連載・日本人フィギュアスケーターの軌跡
第6回 小塚崇彦 後編(全2回)
2026年2月のミラノ・コルティナ五輪を前に、21世紀の五輪(2002年ソルトレイクシティ大会~2022年北京大会)に出場した日本人フィギュアスケーターの活躍や苦悩を振り返る本連載。第6回は、フィギュアスケート一家に育ち、2010年バンクーバー五輪に出場した小塚崇彦の軌跡を振り返る。
【憧れの舞台で4回転ジャンプ成功】
5歳の時に父・嗣彦さんの1968年グルノーブル五輪の参加賞を見てから憧れていた五輪の舞台。小塚崇彦は悲願の2010年バンクーバー五輪の出場を決めた。
そのショートプログラム(SP)。上位3選手が90点台で激しく競り合う展開のなか、「朝の練習のあとはすごく緊張して胃が痛くなっていましたが、本番はいつもの試合どおりにやれました」と小塚。両足着氷になったトリプルアクセルと後半の3回転フリップはGOE(出来ばえ点)で減点となったものの、流れは途絶えさせず満足の笑顔を見せる滑りとした。
「欲を言えば80点台に乗せたかった」と言うが、演技構成点はほとんど7点台中盤にまとめて79.59点。日本人3番手ながら、全体8位とまずまずの発進となった。

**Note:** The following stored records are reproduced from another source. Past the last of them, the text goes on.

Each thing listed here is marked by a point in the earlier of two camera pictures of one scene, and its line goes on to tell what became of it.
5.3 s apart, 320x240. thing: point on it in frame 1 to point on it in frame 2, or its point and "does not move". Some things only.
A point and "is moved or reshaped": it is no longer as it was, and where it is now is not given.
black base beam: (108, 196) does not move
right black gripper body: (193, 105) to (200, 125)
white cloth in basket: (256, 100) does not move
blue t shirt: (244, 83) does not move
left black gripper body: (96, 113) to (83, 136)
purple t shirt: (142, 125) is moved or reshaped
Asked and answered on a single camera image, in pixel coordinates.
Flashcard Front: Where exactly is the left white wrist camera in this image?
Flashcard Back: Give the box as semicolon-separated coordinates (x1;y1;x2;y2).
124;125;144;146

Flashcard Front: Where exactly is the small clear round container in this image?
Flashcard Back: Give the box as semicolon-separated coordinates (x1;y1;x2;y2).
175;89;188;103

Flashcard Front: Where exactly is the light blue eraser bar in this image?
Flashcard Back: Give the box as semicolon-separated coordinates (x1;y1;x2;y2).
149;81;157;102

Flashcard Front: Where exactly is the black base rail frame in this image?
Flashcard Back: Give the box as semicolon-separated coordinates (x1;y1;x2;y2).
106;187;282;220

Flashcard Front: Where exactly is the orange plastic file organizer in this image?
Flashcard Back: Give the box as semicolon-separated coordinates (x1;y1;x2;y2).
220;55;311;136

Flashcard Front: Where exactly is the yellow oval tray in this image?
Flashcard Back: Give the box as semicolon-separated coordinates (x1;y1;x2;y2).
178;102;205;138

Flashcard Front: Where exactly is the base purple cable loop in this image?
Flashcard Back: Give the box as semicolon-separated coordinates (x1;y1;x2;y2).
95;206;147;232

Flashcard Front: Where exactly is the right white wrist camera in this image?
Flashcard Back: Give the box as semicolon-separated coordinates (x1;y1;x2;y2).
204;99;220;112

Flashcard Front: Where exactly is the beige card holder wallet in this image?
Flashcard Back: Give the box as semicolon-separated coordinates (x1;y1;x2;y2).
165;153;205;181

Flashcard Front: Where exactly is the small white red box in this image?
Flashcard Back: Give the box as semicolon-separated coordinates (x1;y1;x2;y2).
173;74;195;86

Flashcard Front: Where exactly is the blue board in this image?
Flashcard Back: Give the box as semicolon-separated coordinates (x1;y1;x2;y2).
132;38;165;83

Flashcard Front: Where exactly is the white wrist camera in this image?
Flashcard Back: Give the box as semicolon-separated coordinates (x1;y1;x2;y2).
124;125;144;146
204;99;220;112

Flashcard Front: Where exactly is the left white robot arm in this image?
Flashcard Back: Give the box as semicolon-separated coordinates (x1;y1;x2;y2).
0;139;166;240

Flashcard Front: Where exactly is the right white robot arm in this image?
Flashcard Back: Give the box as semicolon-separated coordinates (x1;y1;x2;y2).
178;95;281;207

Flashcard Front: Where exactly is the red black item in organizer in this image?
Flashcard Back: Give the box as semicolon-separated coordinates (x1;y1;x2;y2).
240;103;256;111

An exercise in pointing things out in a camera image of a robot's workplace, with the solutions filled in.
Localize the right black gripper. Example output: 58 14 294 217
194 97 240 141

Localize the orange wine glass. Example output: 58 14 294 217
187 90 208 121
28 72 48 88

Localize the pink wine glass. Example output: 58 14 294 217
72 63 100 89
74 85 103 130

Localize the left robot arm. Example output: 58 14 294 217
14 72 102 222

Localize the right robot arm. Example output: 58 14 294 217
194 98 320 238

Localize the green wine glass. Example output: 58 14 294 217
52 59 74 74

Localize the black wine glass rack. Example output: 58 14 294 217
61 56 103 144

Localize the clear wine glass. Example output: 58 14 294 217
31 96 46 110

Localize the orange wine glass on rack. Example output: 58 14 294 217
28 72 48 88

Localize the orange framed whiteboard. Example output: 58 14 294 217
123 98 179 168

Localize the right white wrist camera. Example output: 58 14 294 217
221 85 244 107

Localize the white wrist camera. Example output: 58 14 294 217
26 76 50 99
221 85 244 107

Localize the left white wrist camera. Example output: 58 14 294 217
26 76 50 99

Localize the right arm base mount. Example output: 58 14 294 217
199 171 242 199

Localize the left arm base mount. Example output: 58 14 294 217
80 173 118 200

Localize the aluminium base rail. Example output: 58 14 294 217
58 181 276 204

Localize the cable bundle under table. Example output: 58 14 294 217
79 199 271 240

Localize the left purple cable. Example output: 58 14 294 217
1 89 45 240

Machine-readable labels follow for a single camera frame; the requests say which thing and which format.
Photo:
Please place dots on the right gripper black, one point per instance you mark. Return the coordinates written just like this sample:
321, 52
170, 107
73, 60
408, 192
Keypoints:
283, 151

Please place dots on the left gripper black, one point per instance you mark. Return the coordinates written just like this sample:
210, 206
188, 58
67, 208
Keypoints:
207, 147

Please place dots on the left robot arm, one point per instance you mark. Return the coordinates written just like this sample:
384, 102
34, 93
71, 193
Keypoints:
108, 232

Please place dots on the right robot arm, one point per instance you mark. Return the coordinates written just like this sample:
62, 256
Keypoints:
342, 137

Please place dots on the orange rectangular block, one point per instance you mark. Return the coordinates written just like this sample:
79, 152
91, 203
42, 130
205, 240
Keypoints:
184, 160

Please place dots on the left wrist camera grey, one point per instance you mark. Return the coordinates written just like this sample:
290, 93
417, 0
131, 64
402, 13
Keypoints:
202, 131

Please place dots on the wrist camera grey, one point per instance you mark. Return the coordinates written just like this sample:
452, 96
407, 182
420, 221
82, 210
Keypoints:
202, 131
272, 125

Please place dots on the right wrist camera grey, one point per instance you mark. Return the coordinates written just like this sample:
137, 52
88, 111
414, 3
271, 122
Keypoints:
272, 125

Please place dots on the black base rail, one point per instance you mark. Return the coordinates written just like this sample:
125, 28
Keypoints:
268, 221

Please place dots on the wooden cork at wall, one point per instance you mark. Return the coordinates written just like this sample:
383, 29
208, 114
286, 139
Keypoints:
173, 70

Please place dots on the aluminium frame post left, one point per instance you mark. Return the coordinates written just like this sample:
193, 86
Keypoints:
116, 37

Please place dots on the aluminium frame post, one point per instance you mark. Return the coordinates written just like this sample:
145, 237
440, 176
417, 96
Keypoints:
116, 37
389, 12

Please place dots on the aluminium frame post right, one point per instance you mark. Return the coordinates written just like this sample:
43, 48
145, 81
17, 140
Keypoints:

2日後のフリーは、「すごく調子がよくて跳べていたので思いきってトライした」と言う冒頭の4回転トーループは減点になったが、しっかり回りきる着氷を披露。中盤までは流れのある滑りを見せた。
演技の後半はトリプルアクセル転倒の他に、3回転フリップと3回転ループで減点されたが、「五輪という舞台で一歩一歩を噛み締め、認識しながらできました」と話すように、粘りの滑りで最後はガッツポーズを見せた。
フリーは自身のシーズンベストの151.60点を出して合計231.19点。SP上位選手たちを崩すことはできなかったものの、総合8位という結果を残した。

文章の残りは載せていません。